=== Requirement ===
Gather the lines below that include the string "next", copying each in full.

(Items listed in a dataset)
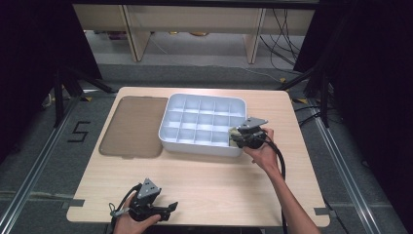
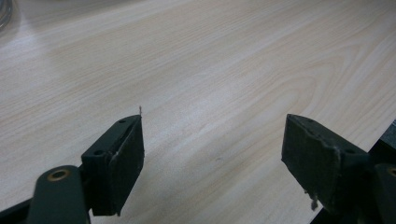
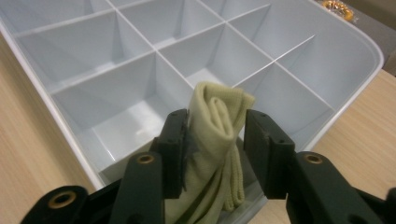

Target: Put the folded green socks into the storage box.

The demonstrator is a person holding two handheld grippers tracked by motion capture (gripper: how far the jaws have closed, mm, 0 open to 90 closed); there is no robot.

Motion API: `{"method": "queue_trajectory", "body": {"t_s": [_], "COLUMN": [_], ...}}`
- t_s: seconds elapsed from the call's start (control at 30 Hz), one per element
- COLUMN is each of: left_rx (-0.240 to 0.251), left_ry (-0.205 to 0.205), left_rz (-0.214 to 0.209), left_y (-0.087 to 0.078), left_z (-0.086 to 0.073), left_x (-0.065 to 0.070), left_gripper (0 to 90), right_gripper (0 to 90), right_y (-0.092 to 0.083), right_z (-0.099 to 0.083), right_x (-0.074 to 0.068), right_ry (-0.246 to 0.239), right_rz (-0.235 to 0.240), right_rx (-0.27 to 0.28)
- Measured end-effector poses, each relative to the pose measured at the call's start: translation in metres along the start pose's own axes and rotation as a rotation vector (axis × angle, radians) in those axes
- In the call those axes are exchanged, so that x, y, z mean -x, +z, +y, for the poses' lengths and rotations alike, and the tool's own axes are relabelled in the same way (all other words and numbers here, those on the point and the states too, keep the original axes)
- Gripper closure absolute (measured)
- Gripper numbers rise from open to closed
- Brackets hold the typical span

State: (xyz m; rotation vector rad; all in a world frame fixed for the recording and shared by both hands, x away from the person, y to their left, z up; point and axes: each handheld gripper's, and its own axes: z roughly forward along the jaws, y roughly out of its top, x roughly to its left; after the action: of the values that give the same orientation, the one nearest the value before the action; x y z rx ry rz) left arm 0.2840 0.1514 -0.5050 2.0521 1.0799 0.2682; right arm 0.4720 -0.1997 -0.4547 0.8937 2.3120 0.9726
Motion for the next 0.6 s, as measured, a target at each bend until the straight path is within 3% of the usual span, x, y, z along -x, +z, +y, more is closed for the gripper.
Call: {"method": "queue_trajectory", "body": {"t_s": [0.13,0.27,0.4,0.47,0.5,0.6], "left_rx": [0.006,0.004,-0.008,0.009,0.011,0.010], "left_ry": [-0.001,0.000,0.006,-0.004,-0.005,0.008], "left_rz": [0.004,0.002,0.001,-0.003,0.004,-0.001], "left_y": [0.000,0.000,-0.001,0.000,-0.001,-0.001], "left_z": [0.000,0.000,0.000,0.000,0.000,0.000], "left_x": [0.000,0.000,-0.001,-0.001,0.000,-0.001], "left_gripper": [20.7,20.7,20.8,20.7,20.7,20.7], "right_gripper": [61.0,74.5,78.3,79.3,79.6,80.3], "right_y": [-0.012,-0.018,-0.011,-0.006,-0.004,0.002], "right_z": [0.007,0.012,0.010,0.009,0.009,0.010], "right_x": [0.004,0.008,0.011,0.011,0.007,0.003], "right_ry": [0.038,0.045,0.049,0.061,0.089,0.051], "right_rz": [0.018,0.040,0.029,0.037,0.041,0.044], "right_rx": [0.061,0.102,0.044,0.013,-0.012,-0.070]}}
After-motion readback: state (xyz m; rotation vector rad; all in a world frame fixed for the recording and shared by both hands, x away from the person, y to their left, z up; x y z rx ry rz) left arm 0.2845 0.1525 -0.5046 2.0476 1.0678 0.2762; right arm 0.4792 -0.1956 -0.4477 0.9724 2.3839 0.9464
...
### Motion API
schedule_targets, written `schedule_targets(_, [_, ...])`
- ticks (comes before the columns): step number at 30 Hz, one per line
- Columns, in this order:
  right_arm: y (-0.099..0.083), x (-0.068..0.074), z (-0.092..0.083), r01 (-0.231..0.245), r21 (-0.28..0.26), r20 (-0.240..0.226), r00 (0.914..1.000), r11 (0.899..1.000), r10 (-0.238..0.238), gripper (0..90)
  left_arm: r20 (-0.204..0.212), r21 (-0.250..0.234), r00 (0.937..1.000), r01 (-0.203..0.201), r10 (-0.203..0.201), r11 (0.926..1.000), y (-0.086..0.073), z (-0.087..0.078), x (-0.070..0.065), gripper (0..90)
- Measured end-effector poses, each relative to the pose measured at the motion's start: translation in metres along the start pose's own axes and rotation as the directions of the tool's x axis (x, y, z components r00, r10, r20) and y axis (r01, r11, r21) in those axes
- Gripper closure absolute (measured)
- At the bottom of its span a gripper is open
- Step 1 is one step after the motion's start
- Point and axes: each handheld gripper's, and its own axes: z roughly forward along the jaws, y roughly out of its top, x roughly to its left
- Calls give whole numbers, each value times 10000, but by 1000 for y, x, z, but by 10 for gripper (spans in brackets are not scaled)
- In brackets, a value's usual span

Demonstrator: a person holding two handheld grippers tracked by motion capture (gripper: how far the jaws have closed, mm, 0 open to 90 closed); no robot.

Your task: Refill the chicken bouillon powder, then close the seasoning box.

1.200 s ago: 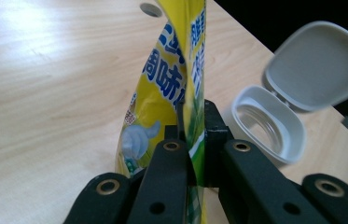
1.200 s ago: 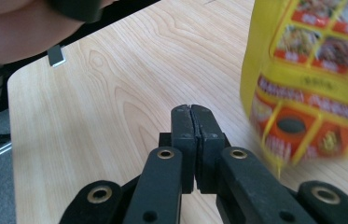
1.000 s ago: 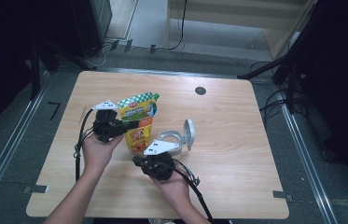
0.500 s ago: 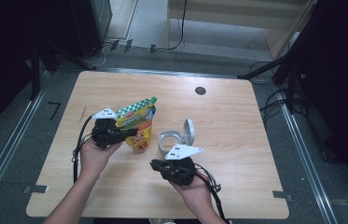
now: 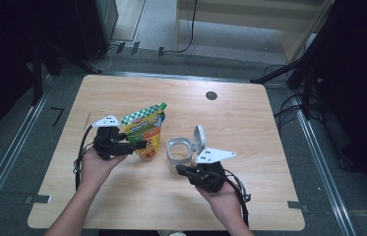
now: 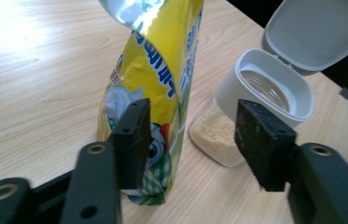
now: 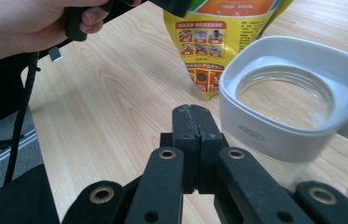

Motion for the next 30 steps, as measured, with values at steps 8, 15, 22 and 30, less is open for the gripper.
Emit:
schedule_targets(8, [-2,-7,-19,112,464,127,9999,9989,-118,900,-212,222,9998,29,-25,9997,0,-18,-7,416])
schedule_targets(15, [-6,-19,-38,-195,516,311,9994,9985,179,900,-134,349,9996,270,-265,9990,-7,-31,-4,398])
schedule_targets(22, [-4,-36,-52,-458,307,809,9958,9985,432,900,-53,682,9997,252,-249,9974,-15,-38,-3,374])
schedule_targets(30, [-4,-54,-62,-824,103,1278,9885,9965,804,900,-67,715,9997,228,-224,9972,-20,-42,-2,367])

=== Answer box ===
Motion for the next 0.6 s, as measured, a target at each bend until the straight path is within 3% of the usual span, x, y, z along -x, +z, +y, more is closed for the gripper.
Motion for the next 30 steps, as measured, with values at steps 8, 15, 22 and 30, less is open for the gripper.

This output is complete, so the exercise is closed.